For while Skelton is a masterful storyteller, the clothes are always the thing. And here, in Waterworth’s crisp, moody pictures, every detail was able to fully shine. There were shirts crafted from hand-woven, block-printed Indian cottons featuring elaborate motifs inspired by books Skelton dug up on the art of Stone Age Britain, worn under cardigans of speckled Donegal wool and pulled together with swirling, cosmic metal brooches and clasps crafted by jewelry designer Slim Barrett. Felted British wool hats, lined with antique French linen, were made in collaboration with historical handicrafts expert Rachel Frost, while boots made from deadstock leather were produced in partnership with the Berlin-based zero-waste shoemaker Matthias Winkler. Every meticulously-crafted ingredient spoke not just to Skelton’s almost scholarly approach to building a network of makers and manufacturers who can bring his exacting vision to life—alongside the small team in his studio that finishes all his pieces by hand, that is—but also just how cohesive that vision truly is.

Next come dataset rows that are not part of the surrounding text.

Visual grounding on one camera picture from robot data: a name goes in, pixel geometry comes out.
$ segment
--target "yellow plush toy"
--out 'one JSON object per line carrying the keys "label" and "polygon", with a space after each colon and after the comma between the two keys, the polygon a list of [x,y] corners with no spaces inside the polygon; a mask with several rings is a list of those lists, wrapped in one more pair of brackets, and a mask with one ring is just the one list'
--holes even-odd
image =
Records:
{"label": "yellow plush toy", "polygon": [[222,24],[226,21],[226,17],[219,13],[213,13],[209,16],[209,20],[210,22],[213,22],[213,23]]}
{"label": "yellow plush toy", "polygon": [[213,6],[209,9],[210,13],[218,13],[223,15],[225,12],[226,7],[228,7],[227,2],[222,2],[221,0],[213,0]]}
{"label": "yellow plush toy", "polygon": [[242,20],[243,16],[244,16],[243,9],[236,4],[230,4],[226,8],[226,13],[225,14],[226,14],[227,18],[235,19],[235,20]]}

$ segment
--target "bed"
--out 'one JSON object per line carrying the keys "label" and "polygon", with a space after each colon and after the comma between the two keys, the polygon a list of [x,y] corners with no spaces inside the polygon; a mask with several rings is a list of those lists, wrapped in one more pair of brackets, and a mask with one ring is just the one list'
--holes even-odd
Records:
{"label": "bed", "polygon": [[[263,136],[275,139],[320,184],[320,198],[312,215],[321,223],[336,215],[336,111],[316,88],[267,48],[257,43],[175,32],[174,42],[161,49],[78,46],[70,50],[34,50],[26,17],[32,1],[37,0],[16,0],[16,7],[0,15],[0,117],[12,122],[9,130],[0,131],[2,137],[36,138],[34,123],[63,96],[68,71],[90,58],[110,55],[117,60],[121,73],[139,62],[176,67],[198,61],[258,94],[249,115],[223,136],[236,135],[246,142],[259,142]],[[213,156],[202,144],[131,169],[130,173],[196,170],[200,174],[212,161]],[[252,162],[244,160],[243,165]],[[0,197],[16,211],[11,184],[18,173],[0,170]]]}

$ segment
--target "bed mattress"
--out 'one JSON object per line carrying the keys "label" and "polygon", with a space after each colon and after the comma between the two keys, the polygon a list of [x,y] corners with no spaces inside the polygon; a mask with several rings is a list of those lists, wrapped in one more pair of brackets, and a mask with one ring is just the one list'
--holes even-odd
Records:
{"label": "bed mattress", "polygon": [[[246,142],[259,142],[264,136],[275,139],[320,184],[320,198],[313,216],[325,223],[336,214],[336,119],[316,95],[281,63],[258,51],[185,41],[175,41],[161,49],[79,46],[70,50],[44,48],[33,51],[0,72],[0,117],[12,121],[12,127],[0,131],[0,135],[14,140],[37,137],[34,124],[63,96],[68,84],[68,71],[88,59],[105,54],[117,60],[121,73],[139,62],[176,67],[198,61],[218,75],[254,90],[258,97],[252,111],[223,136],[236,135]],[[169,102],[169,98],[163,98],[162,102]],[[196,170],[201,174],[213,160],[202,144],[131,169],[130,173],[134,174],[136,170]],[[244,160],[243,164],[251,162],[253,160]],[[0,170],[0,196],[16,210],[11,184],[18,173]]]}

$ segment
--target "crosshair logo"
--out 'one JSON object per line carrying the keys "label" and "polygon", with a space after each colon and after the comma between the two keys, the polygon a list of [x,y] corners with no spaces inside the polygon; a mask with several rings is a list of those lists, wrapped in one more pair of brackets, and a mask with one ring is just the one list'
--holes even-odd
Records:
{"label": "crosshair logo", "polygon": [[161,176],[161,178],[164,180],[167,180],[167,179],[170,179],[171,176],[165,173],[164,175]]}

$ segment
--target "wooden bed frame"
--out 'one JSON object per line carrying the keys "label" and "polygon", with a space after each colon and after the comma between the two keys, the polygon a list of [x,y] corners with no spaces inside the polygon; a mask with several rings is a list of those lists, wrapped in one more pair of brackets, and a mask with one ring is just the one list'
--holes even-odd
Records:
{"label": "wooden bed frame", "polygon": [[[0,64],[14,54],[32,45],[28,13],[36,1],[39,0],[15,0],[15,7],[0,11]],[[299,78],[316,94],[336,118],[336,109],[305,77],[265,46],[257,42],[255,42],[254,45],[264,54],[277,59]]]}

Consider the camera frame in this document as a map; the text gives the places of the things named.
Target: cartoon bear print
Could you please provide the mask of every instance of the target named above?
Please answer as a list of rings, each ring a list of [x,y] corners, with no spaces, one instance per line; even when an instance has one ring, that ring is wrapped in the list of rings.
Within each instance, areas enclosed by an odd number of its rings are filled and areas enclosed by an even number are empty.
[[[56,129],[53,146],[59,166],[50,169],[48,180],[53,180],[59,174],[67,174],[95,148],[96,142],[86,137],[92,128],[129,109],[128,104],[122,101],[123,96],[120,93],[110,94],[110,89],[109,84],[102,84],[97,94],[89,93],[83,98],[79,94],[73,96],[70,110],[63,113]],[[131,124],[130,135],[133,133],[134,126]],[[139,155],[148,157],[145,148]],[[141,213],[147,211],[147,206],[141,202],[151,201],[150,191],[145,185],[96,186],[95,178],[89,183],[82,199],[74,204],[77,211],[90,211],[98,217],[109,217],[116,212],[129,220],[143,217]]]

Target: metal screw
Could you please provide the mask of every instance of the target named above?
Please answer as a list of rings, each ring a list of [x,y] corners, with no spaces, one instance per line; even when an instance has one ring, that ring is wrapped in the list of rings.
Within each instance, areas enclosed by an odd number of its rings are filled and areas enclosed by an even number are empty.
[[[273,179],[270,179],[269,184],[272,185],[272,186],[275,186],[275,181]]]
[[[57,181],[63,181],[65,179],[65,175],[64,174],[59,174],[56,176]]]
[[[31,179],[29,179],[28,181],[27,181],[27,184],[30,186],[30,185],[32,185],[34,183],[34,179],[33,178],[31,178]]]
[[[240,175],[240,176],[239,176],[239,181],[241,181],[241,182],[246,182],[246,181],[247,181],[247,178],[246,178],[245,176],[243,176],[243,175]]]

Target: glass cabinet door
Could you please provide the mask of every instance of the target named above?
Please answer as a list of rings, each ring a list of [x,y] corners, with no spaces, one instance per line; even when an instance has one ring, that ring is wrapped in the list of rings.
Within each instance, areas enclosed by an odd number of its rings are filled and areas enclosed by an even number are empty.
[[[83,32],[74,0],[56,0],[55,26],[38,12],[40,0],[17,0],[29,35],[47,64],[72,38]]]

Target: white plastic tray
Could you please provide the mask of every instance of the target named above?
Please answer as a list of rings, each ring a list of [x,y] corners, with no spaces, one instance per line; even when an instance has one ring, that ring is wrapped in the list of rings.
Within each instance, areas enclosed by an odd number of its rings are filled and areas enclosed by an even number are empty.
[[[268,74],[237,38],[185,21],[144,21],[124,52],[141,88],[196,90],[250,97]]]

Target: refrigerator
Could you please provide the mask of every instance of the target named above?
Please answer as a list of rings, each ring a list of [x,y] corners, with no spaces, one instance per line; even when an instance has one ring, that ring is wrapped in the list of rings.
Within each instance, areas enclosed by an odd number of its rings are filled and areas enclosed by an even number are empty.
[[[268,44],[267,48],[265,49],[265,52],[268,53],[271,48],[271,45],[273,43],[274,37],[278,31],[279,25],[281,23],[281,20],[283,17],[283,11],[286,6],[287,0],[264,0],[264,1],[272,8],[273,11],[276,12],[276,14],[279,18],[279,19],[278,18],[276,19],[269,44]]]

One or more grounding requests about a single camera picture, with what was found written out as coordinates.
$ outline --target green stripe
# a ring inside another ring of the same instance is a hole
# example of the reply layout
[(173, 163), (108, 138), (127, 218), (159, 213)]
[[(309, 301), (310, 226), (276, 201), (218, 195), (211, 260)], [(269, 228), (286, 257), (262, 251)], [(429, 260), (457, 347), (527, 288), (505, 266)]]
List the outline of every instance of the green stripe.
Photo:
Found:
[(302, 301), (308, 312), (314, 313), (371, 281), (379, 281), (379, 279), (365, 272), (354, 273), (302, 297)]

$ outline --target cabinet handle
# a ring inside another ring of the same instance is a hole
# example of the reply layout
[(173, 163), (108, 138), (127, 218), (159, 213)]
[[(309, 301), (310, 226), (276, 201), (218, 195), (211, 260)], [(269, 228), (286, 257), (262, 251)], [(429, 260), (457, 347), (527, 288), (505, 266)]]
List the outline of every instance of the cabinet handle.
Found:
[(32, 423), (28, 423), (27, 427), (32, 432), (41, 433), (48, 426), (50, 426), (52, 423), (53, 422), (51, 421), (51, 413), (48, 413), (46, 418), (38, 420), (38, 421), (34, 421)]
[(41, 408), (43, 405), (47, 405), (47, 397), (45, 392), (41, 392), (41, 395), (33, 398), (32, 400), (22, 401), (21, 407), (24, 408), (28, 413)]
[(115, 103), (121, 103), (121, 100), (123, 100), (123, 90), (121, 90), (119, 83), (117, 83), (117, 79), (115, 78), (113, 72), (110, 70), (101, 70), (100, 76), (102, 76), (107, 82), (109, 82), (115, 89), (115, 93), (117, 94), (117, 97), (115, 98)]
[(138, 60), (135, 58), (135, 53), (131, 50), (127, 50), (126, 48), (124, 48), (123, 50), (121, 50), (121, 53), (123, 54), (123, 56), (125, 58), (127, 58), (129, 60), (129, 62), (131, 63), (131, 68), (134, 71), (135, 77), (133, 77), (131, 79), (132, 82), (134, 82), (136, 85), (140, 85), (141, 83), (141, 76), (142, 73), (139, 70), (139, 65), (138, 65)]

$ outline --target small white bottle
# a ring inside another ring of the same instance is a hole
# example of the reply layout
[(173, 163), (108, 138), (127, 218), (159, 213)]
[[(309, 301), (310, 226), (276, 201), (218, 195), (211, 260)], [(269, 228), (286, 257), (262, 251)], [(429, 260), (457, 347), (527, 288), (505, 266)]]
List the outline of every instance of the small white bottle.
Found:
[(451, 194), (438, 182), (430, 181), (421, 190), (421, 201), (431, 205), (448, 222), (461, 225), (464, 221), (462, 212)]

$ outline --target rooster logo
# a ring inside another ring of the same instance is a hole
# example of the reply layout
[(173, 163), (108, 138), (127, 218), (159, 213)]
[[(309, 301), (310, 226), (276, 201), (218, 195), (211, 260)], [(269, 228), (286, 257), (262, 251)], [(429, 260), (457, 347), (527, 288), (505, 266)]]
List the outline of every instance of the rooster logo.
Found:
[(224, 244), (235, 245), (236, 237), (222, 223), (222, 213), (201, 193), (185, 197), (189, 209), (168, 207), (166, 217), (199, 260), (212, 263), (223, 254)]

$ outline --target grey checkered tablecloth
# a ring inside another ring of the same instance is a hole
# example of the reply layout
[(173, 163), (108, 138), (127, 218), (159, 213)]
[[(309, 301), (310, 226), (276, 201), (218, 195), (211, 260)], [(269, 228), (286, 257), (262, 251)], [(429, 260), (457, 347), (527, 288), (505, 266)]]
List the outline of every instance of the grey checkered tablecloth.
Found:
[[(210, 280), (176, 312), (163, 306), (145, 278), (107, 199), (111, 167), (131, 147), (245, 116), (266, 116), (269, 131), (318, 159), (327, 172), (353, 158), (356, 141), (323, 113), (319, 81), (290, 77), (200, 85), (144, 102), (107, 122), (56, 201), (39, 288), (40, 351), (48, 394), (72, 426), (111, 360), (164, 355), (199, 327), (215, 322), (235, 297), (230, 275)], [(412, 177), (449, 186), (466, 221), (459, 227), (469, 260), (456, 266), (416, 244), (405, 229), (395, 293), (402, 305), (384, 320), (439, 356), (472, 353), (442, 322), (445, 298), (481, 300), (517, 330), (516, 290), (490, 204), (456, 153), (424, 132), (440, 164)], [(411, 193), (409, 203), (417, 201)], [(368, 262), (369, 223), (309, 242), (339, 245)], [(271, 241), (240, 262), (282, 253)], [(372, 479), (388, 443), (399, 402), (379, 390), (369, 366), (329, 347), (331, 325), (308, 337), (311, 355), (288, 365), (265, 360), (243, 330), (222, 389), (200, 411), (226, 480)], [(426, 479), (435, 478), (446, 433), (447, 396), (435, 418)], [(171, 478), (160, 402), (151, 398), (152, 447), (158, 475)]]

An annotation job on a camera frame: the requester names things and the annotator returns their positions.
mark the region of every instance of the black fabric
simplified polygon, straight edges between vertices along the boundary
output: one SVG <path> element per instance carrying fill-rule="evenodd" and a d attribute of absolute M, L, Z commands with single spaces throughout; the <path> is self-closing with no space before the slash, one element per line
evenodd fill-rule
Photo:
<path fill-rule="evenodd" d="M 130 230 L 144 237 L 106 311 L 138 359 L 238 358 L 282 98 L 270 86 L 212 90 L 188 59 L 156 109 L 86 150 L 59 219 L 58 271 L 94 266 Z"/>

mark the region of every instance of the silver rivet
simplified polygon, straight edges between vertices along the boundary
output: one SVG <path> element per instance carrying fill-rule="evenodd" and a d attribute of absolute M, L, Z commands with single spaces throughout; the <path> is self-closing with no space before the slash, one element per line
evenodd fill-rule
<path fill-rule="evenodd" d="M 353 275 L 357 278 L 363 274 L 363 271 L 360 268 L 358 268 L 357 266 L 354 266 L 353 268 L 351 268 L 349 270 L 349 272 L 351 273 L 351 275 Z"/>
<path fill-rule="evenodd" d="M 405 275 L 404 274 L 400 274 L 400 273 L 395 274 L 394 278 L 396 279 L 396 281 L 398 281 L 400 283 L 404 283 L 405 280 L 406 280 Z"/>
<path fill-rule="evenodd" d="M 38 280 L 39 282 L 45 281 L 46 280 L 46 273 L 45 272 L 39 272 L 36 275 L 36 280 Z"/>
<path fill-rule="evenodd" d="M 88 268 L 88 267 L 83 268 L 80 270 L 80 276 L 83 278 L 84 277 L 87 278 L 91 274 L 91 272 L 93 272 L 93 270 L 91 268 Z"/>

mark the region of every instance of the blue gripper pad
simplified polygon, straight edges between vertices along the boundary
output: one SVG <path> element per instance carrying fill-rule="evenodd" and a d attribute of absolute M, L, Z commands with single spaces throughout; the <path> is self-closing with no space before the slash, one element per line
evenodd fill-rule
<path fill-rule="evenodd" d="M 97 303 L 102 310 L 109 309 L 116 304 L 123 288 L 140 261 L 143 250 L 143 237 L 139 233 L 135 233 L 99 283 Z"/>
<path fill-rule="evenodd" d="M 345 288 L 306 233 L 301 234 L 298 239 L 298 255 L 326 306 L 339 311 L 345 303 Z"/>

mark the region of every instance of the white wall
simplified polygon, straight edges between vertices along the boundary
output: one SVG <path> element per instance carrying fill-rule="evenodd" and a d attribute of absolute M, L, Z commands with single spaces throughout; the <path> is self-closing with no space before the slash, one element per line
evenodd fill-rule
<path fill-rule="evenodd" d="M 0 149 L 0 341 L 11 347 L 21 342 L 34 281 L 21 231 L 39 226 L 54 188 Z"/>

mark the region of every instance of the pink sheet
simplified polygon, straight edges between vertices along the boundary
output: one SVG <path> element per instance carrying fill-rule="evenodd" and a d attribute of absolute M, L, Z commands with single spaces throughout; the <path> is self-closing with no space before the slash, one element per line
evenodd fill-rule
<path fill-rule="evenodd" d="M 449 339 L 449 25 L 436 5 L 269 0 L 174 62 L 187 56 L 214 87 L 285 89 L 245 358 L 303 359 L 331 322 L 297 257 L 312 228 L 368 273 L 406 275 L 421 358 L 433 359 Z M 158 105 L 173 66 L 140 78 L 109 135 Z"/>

And surprisingly wearable, too. Attend a Skelton presentation, and you’ll find a flock of acolytes styling his antique linen shirts more casually, or sporting one of his chunky fisherman’s knits with a pair of jeans. Even if they’re not going the full hog on the ye olde vision found in Skelton’s shows and lookbooks, these pieces can integrate themselves into a wider array of wardrobes than you might expect. Neither is his vision quite as austere as it first appears: a particularly desirable look this season was a corduroy suit in an arresting shade of royal blue, standing out among the Orkney-inspired earth tones.
Many of the most compelling designers right now are those whose business models dovetail with their design philosophies. Instead of the Sisyphean promise of endless growth that motivated the generation before them, they’re fostering a community of like-minded dressers, building themselves up to a business size that feels comfortable, and then, well, staying there. He’d probably be too modest to accept it, but Skelton deserves a little more credit—over the years, his unconventional wisdom has turned out to be some of the sagest that London’s fashion scene has to offer. Even without the entertaining bells and whistles of his past few shows, that fact remained clear.